Step 4: Assessment Conclusion and Review Schedule
This step concludes the assessment with a comprehensive summary and a review schedule, since anonymization can be broken over time with new techniques for re-identification arising. It includes the following subsections:
- Anonymized Data Usage and Sharing: This section provides a detailed overview of the policies and agreements related to the usage and sharing of anonymized data. It ensures that the recipients of the data understand their responsibilities and obligations as data controllers under the GDPR and includes information on the data recipient anonymity assessment.
- Regular Reassessment: This section establishes a reassessment schedule and emphasizes the importance of regular reassessments of the anonymity assessment to maintain its effectiveness and relevance in the face of technological advancements and evolving data processing environments.
Why should you conduct an Anonymity Assessment?

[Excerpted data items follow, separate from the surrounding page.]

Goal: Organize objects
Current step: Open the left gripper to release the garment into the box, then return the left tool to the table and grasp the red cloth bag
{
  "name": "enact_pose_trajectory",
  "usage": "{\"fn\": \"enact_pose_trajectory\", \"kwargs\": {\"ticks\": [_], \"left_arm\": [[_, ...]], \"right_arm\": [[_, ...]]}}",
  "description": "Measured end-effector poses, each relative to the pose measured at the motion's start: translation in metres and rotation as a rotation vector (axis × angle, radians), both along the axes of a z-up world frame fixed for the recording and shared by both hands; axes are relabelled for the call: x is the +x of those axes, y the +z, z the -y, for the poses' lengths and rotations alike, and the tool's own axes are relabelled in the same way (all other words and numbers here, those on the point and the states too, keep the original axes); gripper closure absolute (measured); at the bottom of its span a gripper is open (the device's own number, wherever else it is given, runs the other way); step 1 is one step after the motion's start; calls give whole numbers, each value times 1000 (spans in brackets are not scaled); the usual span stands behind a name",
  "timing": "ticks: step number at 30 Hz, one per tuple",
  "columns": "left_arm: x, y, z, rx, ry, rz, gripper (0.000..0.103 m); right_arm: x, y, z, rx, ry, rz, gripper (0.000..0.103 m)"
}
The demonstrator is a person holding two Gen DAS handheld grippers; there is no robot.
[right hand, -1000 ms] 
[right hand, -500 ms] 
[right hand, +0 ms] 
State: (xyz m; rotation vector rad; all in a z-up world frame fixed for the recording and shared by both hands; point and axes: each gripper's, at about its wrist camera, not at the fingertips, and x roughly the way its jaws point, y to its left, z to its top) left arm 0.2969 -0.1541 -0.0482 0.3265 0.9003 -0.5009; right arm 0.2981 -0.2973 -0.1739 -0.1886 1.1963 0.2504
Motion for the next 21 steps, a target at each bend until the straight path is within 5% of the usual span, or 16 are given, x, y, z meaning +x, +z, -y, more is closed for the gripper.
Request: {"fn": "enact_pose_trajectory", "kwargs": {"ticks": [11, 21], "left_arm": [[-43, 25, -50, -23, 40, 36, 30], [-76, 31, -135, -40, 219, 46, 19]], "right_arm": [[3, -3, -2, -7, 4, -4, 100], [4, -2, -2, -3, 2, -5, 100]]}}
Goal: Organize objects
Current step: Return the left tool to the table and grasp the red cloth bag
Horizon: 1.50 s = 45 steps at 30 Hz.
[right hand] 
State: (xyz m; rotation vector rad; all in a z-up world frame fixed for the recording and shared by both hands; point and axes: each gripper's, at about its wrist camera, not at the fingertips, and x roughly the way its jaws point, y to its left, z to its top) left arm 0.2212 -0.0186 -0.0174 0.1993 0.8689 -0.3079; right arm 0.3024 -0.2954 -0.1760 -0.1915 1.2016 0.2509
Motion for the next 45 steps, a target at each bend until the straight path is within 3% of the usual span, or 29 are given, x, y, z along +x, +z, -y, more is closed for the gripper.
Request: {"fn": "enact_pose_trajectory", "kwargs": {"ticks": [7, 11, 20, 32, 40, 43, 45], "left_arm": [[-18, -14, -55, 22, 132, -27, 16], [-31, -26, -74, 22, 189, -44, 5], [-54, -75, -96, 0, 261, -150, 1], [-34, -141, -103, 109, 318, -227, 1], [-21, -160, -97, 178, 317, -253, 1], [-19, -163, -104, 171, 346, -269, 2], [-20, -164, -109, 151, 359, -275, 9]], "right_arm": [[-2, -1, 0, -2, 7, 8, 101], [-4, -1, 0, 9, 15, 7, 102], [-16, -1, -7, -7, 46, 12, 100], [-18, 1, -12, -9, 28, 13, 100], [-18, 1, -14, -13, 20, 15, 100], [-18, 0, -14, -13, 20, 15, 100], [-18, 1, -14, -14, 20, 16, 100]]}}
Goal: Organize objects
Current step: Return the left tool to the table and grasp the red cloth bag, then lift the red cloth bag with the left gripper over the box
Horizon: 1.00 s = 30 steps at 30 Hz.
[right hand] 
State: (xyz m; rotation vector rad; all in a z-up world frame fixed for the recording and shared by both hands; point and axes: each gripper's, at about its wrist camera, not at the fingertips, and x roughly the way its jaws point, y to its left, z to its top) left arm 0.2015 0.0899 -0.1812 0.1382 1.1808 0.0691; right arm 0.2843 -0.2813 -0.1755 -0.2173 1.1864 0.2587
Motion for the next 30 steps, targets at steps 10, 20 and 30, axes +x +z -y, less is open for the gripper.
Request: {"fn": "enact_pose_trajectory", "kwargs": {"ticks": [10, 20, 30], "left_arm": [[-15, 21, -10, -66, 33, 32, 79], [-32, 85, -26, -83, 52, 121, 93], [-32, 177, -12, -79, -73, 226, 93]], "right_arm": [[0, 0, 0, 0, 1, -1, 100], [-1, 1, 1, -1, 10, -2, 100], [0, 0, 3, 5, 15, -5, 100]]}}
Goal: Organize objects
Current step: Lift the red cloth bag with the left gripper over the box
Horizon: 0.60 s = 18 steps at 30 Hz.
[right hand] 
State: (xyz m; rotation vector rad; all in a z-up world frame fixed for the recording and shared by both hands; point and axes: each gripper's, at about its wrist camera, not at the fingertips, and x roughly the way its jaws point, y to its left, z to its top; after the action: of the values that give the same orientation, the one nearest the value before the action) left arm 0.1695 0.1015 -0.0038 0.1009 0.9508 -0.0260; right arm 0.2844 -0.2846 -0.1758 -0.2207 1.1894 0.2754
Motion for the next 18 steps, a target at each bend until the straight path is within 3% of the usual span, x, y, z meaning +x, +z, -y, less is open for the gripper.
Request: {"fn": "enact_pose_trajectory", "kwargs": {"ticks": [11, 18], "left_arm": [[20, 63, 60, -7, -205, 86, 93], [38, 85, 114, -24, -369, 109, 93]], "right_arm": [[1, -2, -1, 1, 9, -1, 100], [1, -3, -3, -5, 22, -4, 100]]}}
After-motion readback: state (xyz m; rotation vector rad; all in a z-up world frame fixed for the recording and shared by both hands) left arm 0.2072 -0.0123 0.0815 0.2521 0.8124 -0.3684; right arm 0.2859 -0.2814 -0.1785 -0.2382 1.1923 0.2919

An anonymity assessment helps you achieve GDPR compliance, enhance data protection, unlock the potential of their data, build customer trust, and facilitate data sharing and collaboration. This ultimately leads to increased legal certainty and business growth opportunities through scientifically proven and well documented anonymisation procedures also providing you business with the following advantages:
Legal compliance: The assessment will help clients ensure their data processing practices are in line with GDPR requirements, reducing the risk of fines and legal disputes.
Enhanced data protection: By understanding and implementing anonymization and pseudonymization techniques, clients can better protect personal data, reducing the risk of data breaches and the subsequent reputational damage.
Improved data usability: Anonymization allows clients to use data more freely, as it is no longer considered personal data under the GDPR. This enables organisations to unlock the value of their data for various purposes such as research, analysis, and product development.
Increased customer trust: By demonstrating a commitment to data protection and privacy, clients can build trust with their customers, leading to better customer relationships and potential business growth.
Facilitated data sharing: Anonymized data can be more easily shared with third parties without violating privacy regulations, allowing for collaboration and innovation with partners and stakeholders.
Support for smaller businesses: The practical guide provided in the anonymity assessment can help small and medium-sized enterprises (SMEs) navigate the complex process of anonymization in a structured and step-by-step manner, making GDPR compliance more accessible.
Adherence to other laws: While the assessment focuses on GDPR compliance, it also considers other laws that may apply to anonymized data sets, ensuring a comprehensive approach to data protection.
Customised solutions: The assessment will consider specific use cases and application scenarios relevant to the client’s industry, ensuring that the anonymization process is tailored to their unique needs and requirements.
Our anonymity assessment is based upon the anonymity assessment methodology developed by Christian Grafenauer and developed into the product under a partnership with TechGDPR.